Exercise objective:
The lines to reproduce run from the first one below to the line containing "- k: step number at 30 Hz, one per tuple", both included. Reproduce them exactly and nothing else.

Data for processing:
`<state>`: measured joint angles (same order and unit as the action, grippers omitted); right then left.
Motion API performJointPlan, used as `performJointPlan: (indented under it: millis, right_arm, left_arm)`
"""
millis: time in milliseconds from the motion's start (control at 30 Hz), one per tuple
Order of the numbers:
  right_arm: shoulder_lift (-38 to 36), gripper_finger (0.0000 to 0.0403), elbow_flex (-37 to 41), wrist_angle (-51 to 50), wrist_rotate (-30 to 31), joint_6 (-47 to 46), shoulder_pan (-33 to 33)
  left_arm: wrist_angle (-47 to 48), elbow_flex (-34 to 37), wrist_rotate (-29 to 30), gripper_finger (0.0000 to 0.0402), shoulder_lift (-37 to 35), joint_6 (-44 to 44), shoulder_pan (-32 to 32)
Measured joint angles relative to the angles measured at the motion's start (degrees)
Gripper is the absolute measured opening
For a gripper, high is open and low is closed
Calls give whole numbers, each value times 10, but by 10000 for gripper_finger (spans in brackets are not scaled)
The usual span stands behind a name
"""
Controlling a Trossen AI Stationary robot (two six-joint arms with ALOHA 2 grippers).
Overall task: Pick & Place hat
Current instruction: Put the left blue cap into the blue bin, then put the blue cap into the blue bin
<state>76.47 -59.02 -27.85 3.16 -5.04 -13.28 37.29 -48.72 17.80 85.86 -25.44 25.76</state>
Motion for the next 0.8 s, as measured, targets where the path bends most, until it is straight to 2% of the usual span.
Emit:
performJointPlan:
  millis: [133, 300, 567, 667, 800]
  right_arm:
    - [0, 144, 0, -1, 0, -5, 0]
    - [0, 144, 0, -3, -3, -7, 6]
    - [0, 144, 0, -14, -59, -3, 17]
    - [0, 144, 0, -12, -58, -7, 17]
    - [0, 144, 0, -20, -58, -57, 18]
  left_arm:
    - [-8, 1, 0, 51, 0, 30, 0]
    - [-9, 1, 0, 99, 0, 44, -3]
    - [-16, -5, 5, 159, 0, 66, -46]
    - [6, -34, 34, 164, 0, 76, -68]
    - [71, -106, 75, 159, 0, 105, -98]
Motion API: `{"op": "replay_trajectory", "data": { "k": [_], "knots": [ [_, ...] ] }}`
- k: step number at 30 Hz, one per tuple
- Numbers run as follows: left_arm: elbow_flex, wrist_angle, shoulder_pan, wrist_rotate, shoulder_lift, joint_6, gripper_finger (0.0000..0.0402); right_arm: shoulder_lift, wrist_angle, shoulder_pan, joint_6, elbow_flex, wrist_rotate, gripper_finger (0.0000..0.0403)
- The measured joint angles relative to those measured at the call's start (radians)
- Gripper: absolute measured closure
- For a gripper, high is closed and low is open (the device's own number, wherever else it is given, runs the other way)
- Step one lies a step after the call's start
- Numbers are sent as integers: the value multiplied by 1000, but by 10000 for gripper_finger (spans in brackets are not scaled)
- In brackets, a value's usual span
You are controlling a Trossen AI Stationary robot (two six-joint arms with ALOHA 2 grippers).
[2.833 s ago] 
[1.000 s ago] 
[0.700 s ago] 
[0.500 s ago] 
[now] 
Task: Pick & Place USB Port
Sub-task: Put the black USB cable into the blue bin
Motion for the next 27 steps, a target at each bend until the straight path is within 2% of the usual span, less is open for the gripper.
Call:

Output of the task:
`<state>`: measured joint angles (same order and unit as the action, grippers omitted); right then left.
Motion API performJointPlan, used as `performJointPlan: (indented under it: millis, right_arm, left_arm)`
"""
millis: time in milliseconds from the motion's start (control at 30 Hz), one per tuple
Order of the numbers:
  right_arm: shoulder_lift (-38 to 36), gripper_finger (0.0000 to 0.0403), elbow_flex (-37 to 41), wrist_angle (-51 to 50), wrist_rotate (-30 to 31), joint_6 (-47 to 46), shoulder_pan (-33 to 33)
  left_arm: wrist_angle (-47 to 48), elbow_flex (-34 to 37), wrist_rotate (-29 to 30), gripper_finger (0.0000 to 0.0402), shoulder_lift (-37 to 35), joint_6 (-44 to 44), shoulder_pan (-32 to 32)
Measured joint angles relative to the angles measured at the motion's start (degrees)
Gripper is the absolute measured opening
For a gripper, high is open and low is closed
Calls give whole numbers, each value times 10, but by 10000 for gripper_finger (spans in brackets are not scaled)
The usual span stands behind a name
"""
Controlling a Trossen AI Stationary robot (two six-joint arms with ALOHA 2 grippers).
Overall task: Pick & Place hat
Current instruction: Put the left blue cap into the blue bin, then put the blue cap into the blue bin
<state>76.47 -59.02 -27.85 3.16 -5.04 -13.28 37.29 -48.72 17.80 85.86 -25.44 25.76</state>
Motion for the next 0.8 s, as measured, targets where the path bends most, until it is straight to 2% of the usual span.
Emit:
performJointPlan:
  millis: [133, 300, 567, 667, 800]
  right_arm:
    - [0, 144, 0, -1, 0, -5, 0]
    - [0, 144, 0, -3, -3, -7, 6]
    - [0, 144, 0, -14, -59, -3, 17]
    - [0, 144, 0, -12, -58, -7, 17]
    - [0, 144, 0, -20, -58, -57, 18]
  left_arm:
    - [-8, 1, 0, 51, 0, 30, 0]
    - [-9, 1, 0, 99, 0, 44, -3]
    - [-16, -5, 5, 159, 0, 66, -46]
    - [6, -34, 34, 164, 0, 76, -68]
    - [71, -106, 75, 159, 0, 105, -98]
Motion API: `{"op": "replay_trajectory", "data": { "k": [_], "knots": [ [_, ...] ] }}`
- k: step number at 30 Hz, one per tuple

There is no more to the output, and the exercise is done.